**Materials provided:**
--
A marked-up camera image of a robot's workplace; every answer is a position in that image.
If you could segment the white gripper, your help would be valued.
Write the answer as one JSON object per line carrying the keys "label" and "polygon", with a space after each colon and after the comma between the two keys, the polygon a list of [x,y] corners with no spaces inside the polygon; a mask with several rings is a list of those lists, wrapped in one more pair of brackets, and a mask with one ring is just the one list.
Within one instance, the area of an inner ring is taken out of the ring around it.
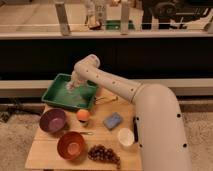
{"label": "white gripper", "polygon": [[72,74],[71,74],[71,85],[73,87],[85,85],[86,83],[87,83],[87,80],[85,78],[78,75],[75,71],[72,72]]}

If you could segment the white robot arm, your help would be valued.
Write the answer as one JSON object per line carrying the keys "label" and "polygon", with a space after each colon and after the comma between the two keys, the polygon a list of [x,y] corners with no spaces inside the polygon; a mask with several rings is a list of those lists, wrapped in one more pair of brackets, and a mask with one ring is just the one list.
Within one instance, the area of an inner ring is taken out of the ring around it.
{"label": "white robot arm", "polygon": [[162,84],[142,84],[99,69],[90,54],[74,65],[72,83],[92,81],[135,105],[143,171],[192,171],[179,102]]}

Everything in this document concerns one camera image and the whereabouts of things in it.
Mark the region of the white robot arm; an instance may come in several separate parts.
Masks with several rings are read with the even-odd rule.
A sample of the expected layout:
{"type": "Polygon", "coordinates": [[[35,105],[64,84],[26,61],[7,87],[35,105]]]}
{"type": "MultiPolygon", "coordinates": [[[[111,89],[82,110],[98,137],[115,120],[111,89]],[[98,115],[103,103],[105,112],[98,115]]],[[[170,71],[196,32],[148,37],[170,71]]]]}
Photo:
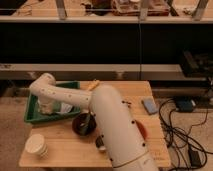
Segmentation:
--
Repeat the data exactly as written, but without the pictures.

A marked-up camera image of a robot's workplace; every answer is a position in that image.
If you could segment the white gripper, your help would be valued.
Write the answer as one JSON object per line carrying the keys "label" and "polygon", with a space after each colon and after the comma between the two keys, the polygon a list of [x,y] corners with no spaces inside the polygon; a mask with several rings is a list of those lists, wrapped in one more pair of brackets, and a mask with one ring is just the one list.
Within one instance, the area of an inner ring is taken out of the ring around it.
{"label": "white gripper", "polygon": [[72,74],[71,74],[71,85],[73,87],[85,85],[86,83],[87,83],[87,80],[85,78],[78,75],[75,71],[72,72]]}

If you could segment the white robot arm, your help would be valued.
Write the answer as one JSON object per line carrying the keys "label" and "polygon", with a space after each colon and after the comma between the two keys, the polygon a list of [x,y] corners with no spaces inside the polygon; a mask with several rings is a list of those lists, wrapped in one more pair of brackets, and a mask with one ring is just the one list.
Within one instance, the area of an inner ring is taken out of the ring around it.
{"label": "white robot arm", "polygon": [[162,84],[142,84],[99,69],[90,54],[74,65],[72,83],[92,81],[135,105],[143,171],[192,171],[179,102]]}

Everything in this document concerns one camera image and the whereabouts of things in it.
Mark the region of the white robot arm; an instance may come in several separate parts.
Masks with several rings are read with the even-odd rule.
A sample of the expected layout:
{"type": "Polygon", "coordinates": [[[35,105],[64,84],[26,61],[7,87],[35,105]]]}
{"type": "MultiPolygon", "coordinates": [[[[111,89],[82,110],[98,137],[115,120],[111,89]],[[98,115],[103,103],[105,112],[98,115]]],[[[170,71],[196,32],[148,37],[170,71]]]]}
Photo:
Segmentation:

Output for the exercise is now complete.